**What the exercise asks**
Once the line with "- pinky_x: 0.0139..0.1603" is found in the entries below, print it and each following line exactly, stopping after the line with "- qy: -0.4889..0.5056"; print nothing else.

Saved entries:
+ + + + +

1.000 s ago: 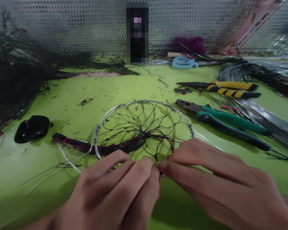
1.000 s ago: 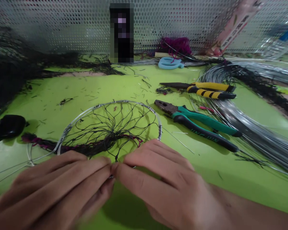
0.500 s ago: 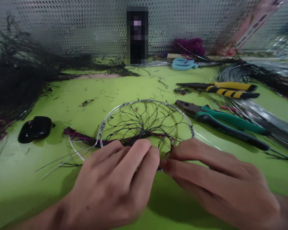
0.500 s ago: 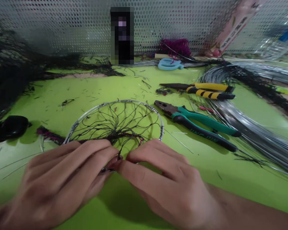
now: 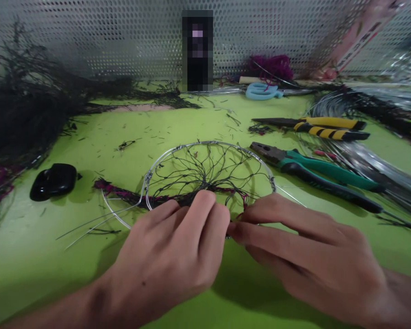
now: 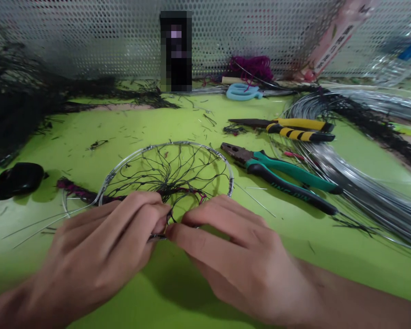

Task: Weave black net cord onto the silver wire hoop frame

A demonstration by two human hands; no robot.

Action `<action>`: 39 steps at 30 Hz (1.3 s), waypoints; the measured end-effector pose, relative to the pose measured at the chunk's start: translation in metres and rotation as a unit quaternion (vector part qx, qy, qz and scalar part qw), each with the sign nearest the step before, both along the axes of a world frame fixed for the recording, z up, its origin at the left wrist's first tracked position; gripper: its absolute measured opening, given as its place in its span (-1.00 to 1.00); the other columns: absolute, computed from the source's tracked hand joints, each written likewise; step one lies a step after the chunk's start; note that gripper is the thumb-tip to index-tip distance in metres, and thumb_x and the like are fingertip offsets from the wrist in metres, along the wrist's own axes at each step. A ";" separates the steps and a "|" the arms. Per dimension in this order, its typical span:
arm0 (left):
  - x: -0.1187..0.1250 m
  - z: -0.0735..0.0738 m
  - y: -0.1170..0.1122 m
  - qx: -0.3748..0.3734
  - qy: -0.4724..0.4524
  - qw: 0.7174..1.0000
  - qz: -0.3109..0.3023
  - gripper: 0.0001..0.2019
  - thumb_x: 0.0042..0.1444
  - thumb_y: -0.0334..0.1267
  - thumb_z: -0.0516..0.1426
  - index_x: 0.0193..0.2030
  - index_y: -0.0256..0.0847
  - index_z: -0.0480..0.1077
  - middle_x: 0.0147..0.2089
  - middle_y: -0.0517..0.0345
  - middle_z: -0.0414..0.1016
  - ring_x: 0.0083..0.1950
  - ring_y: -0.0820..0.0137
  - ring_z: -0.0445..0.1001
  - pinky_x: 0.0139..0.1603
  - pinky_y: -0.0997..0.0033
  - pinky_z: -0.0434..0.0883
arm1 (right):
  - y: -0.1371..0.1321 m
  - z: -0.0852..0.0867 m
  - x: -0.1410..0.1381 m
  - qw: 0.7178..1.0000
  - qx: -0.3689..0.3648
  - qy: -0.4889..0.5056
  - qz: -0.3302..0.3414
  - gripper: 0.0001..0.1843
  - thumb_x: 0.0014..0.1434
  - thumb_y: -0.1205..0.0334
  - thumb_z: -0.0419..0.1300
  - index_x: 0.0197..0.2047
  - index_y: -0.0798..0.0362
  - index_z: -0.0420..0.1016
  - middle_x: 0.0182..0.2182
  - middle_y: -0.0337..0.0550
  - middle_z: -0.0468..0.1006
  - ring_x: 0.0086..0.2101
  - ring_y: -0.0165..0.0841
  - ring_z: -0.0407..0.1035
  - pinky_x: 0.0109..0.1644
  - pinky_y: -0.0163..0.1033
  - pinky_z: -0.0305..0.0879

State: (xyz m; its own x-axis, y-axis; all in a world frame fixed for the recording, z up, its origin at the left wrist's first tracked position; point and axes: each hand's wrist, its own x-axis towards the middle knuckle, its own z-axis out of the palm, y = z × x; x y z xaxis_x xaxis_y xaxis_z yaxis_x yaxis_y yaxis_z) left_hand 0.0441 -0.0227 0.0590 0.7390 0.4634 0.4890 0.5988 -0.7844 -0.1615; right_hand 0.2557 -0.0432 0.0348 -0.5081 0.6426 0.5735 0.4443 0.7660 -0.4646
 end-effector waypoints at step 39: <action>-0.002 -0.012 0.001 -0.034 0.045 0.998 0.001 -0.81 0.22 -0.58 -0.03 -0.21 -0.27 0.31 -0.31 0.08 0.44 -0.55 0.36 0.42 -0.64 0.31 0.34 | 0.003 0.007 -0.010 0.991 -0.122 -0.053 -0.017 -0.88 0.35 0.34 0.15 -0.19 0.05 0.53 -0.10 -0.06 0.47 -0.09 -0.27 0.42 -0.01 -0.11 0.40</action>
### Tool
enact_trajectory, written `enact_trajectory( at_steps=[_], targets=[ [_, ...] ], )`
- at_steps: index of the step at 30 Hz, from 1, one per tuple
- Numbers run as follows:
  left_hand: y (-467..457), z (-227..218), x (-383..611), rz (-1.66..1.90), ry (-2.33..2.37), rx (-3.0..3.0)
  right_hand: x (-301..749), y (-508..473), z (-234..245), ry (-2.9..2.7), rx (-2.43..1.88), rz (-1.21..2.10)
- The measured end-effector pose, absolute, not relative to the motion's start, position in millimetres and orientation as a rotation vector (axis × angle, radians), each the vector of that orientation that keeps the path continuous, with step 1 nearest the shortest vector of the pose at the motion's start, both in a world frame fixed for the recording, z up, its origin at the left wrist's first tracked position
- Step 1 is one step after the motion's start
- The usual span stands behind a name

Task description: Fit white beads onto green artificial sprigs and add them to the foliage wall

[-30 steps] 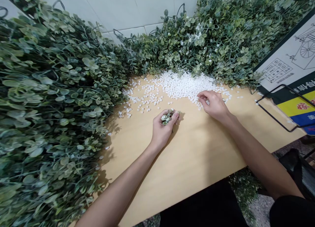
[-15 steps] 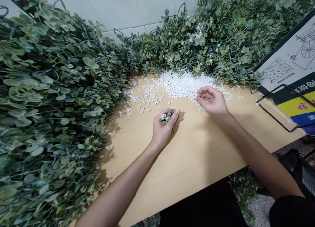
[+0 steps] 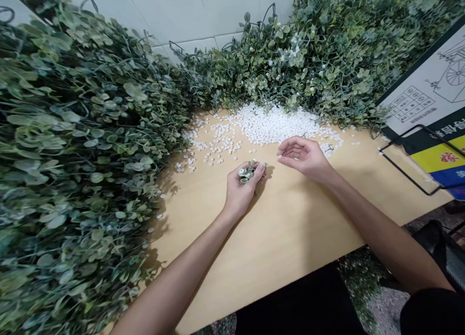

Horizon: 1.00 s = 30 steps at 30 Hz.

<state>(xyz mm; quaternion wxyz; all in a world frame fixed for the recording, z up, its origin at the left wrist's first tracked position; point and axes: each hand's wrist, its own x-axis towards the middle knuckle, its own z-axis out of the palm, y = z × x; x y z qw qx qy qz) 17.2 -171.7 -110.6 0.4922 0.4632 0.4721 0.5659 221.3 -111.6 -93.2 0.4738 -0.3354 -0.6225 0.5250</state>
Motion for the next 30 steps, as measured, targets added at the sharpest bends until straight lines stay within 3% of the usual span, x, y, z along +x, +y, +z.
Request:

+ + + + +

**Written answer**
  - pinky_x: 0.0139..0.1603
  - pinky_y: -0.0997..0.0033
  - pinky_z: -0.0434..0.0883
arm1 (right):
  - y: -0.1371..0.1321 m
  - z: -0.0852..0.0867 m
  - x: -0.1410..0.1381 m
  - qw: 0.7178..1.0000
  - qx: -0.3689..0.3648
  - qy: -0.4889..0.5056

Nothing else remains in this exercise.